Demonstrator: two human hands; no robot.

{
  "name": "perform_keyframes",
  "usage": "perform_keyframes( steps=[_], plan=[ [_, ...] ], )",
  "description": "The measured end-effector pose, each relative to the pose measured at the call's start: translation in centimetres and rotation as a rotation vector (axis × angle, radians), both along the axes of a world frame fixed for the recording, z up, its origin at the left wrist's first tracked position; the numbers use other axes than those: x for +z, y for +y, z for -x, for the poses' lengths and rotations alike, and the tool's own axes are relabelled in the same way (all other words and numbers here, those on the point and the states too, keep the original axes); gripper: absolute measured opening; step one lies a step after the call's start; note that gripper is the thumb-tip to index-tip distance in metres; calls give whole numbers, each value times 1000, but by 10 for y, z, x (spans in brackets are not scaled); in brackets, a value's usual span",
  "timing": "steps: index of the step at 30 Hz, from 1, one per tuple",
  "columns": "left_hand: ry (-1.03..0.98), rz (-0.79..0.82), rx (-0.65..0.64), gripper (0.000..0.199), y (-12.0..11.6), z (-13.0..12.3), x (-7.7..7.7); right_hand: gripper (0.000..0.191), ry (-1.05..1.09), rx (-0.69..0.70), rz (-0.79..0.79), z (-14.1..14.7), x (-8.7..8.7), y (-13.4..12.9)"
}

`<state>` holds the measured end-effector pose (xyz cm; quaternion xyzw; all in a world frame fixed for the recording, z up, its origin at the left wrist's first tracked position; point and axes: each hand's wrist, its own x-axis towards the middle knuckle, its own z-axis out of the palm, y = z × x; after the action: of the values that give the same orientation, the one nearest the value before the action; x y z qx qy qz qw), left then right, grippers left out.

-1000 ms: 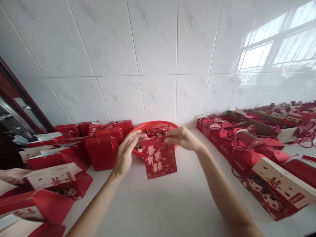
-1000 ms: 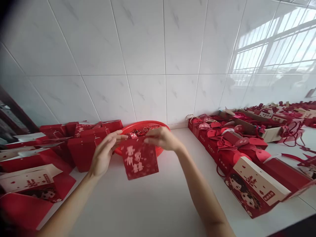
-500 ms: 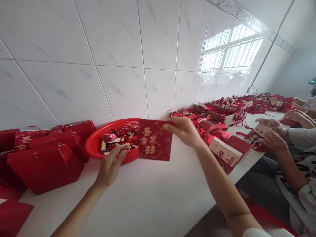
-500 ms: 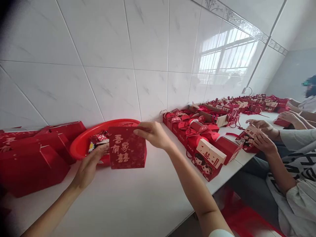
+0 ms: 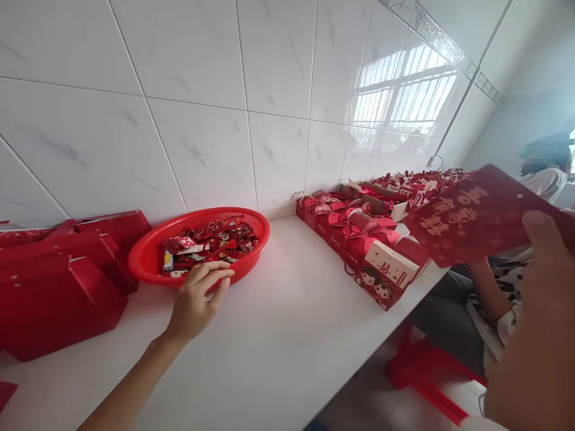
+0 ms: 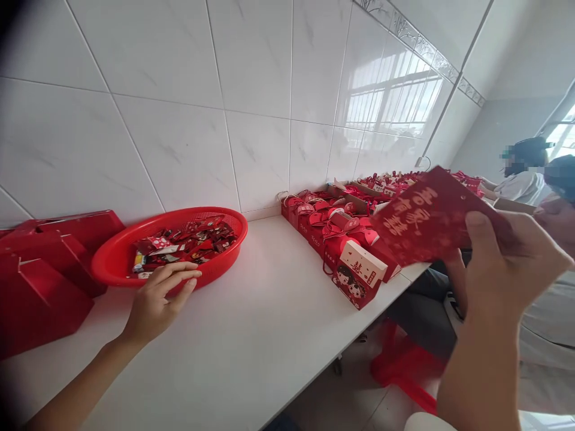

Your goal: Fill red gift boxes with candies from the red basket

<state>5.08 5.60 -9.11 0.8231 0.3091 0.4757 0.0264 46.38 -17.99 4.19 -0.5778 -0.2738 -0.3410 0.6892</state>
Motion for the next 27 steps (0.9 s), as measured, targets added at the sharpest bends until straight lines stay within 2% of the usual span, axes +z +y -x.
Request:
perform_keyframes(
  steps=[1,3,5,8,13,18,22,24,27],
  plan=[
    [-1,-8,2,24,0,0,0,37,-6,-72,46,-6,-5,-9],
    [0,-17,10,23,0,0,-1,38,40,-161,278,-18,-14,-23],
    [7,-21,19,22,0,-1,-1,39,123,-162,502,-27,-25,-31],
    [13,-32,18,22,0,-2,-2,40,199,-68,657,-35,-44,-30],
    [8,-35,27,21,-1,-3,-3,41,221,104,695,-37,-79,-4],
    [33,-32,37,23,-2,-2,-2,36,282,198,624,-43,-110,20],
    [53,-68,40,24,-4,-2,-2,42,273,151,668,-45,-118,30],
    [63,-86,46,24,-5,-3,-2,57,249,77,634,-40,-119,32],
    [91,-118,55,26,-9,-3,-1,89,160,-73,524,-24,-124,29]
  ],
)
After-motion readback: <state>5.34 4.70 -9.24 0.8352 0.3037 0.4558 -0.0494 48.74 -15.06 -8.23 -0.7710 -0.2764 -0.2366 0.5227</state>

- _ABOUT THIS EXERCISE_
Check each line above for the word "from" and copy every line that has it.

- _ANSWER TO THIS PROBLEM_
  "timing": "steps: index of the step at 30 Hz, from 1, one per tuple",
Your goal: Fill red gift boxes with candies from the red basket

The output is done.